When the LIFO method is used, the subsidiary inventory ledger is sometimes maintained in units only. The units are converted to dollars when the financial state­ments are prepared at the end of the period.

3. Weighted Average Cost Method

When the weighted average cost method is used in a perpetual inventory system, a weighted average unit cost for each item is computed each time a purchase is made. This unit cost is used to determine the cost of each sale until another purchase is made and a new average is computed. This technique is called a moving average.

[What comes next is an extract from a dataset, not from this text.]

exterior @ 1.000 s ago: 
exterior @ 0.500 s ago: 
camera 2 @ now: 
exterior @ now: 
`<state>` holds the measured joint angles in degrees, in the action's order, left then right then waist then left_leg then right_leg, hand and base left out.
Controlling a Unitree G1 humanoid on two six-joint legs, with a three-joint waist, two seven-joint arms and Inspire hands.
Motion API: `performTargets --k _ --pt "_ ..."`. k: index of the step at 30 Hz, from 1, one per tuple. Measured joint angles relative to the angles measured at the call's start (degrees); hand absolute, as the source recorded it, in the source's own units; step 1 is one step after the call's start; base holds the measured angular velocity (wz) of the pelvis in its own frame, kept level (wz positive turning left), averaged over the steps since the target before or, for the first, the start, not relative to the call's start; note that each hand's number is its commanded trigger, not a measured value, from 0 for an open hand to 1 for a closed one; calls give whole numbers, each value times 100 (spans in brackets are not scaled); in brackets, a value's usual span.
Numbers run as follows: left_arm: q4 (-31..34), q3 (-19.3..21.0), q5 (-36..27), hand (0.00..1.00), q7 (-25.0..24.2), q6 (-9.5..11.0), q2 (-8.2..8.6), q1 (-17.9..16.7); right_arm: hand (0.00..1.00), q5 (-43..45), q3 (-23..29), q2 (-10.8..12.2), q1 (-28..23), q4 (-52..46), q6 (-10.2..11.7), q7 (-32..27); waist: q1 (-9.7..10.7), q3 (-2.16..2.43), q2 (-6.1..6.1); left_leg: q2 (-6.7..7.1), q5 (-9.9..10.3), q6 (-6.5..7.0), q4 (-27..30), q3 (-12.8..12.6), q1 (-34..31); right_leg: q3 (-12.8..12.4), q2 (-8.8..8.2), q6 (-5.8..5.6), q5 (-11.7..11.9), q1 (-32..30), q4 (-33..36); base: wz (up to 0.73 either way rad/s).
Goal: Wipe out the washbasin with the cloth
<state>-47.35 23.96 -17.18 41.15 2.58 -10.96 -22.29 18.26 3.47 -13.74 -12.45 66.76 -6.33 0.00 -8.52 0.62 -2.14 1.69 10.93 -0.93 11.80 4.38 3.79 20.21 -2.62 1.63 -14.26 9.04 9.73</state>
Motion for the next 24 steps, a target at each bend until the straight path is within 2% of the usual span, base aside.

To illustrate, Exhibit 5 shows the use of weighted average under a perpetual inventory system for Item 127B.

The journal entries and the subsidiary inventory ledger for Item 127B are shown in Exhibit 5 as follows:

  1. The beginning balance on January 1 is $20,000 (1,000 units at a unit cost of $20).
  2. On January 4, 700 units were sold at a price of $30 each for sales of $21,000 (700 units x $30). The cost of merchandise sold is $14,000 (700 units at a unit cost of $20.00). After the sale, there remains $6,000 of inventory (300 units at a unit cost of $20.00).
  3. On January 10, $11,200 is purchased (500 units at a unit cost of $22.40). After the purchase, the weighted average unit cost of $21.50 is determined by dividing the total cost of the inventory on hand of $17,200 ($6,000 + $11,200) by the total quantity of inventory on hand of 800 (300 + 500) units. Thus, after the purchase, the inventory consists of 800 units at $21.50 per unit for a total cost of $17,200.
  4. On January 22, 360 units are sold at a price of $30 each for sales of $10,800 (360 units x $30). Using weighted average, the cost of merchandise sold is $7,740 (360 units x $21.50 per unit). After the sale, there remains $9,460 of inventory (440 units x $21.50 per unit).
  5. The January 28 sale and January 30 purchase are recorded in a similar manner.
  6. The ending balance on January 31 is $18,280 (800 units x $22.85 per unit).

4. Computerized Perpetual Inventory Systems

A perpetual inventory system may be used in a manual accounting system. However, if there are many inventory transactions, such a system is costly and time consuming. In almost all cases, perpetual inventory systems are computerized.

Computerized perpetual inventory systems are useful to managers in controlling and managing inventory. For example, fast-selling items can be reordered before the stock runs out. Sales patterns can also be analyzed to determine when to mark down merchandise or when to restock seasonal merchandise. Finally, inventory data can be used in evaluating advertising campaigns and sales promotions.